TC helicoidal não contrastada: melhor exame para o diagnóstico. Sensibilidade de 98%, especificidade de 100%. É rápido e não precisa de contraste. Identifica os vários tipos de cálculo. Pode ainda diferencias apendicite, torção de ovário.
Desvantagem: não é capaz de aferir a função renal; exposição à radiação
USG renal: é menos sensível à visualização de cálculos urinários que a TC, mas passa a ser o método de escolha na ausência da TC. É melhor para ver cálculos da pelve ou cálices
RX de abdome: não é feito de rotina; diagnostica apenas cálculos radiopacos.
Urografia excretora.
DESCOBRINDO A COMPOSIÇÃO DOS CÁLCULOS 
Deve ser feita sempre que possível. A composição química do cálculo direciona o tipo de tratamento.
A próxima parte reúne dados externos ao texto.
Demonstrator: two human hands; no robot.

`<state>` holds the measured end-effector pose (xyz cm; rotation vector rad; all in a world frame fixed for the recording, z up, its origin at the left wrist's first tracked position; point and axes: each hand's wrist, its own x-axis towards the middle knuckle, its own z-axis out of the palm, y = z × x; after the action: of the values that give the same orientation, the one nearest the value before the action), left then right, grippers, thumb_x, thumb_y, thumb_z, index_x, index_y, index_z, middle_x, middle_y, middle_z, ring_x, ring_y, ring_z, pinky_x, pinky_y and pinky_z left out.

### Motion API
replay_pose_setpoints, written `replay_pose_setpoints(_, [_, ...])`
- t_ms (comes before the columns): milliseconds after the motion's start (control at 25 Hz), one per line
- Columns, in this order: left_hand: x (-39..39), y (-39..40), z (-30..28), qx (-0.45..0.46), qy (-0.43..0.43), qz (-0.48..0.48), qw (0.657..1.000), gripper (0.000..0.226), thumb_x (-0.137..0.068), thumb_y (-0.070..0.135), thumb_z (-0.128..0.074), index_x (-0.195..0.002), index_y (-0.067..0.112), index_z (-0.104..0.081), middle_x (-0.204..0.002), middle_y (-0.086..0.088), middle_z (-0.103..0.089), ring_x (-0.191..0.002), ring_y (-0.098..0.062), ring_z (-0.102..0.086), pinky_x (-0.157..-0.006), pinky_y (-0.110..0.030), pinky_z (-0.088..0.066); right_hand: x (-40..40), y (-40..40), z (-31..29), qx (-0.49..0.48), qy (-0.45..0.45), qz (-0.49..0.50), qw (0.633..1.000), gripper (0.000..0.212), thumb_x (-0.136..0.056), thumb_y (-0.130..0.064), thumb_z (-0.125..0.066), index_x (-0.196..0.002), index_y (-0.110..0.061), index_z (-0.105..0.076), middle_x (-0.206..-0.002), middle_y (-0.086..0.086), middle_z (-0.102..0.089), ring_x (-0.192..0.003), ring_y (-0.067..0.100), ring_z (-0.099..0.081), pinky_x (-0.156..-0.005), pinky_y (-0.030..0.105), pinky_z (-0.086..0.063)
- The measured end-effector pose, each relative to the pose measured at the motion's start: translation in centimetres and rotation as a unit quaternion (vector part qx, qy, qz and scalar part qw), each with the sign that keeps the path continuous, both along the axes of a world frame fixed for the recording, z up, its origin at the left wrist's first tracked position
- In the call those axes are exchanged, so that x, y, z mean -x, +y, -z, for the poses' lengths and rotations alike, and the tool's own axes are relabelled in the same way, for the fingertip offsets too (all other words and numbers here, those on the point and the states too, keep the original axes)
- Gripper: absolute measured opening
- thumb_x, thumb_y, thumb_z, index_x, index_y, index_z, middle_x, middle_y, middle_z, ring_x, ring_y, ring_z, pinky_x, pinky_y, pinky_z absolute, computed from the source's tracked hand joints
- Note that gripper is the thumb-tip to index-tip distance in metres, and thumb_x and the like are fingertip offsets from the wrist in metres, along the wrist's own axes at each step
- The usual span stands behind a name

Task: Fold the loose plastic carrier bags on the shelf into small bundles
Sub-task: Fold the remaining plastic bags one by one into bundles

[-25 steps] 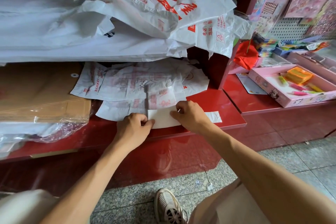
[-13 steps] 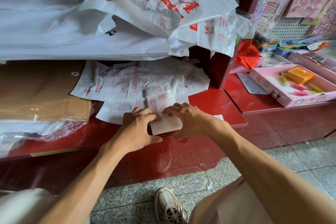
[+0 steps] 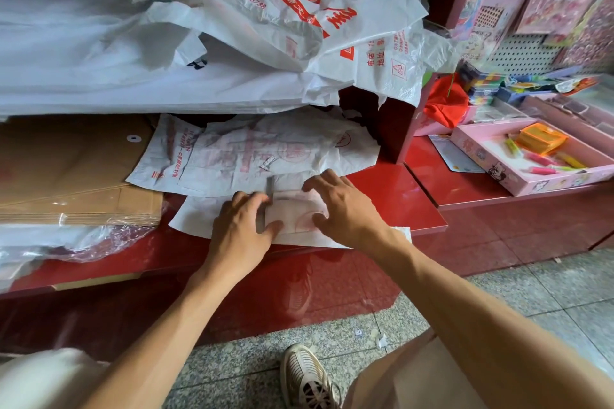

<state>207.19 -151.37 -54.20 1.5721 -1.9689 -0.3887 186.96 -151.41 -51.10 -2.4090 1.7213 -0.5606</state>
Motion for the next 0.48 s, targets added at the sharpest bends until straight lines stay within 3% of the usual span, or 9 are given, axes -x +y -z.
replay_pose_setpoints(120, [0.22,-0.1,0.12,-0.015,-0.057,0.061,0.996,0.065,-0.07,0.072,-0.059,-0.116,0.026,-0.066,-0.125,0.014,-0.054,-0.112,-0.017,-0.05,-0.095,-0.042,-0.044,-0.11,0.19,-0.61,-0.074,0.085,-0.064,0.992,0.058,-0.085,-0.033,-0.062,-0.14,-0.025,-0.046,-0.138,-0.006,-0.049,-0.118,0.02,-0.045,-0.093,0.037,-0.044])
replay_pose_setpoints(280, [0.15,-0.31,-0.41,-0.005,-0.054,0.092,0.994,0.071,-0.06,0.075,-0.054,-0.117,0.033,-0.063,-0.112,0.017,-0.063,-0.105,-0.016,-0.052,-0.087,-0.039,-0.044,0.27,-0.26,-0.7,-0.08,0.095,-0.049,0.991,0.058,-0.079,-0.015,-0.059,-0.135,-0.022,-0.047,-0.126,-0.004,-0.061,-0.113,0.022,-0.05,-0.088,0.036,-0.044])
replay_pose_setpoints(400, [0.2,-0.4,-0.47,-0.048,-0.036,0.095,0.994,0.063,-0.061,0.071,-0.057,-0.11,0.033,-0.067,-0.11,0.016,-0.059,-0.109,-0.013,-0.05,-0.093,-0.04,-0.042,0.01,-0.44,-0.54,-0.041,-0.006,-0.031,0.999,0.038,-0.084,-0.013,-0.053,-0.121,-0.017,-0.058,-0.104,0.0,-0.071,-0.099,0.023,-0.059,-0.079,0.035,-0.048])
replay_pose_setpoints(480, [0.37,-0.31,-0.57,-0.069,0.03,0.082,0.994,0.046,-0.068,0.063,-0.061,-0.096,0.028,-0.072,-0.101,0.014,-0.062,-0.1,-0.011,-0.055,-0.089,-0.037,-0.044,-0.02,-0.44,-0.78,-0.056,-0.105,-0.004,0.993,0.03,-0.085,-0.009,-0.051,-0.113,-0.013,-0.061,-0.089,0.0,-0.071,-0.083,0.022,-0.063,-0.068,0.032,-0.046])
A melhor forma para investigar a composição dos cálculos é pela análise direta.
Um dos modos é pedir ao portador que urina sobre um filtro (gaze), para que, quando excretar o cálculo, ele seja resgatado e enviado à análise
O QUE PREDISPÕE À FORMAÇÃO DE CÁLCULOS
Exames podem indicar as possíveis predisposições para a formação de cálculos específicos.
A investigação completa inclui:
- EAS e urinocultura quantitativa
- Dosagem na urina de 24h: pH, ureia, creatinina, cálcio, ácido úrico, citrato, fosfato, magnésio, sódio, potássio, volume urinário, cloreto, amônia, sulfato.
- O oxalato deve ser enviado em uma amostra de urina de 24h separada.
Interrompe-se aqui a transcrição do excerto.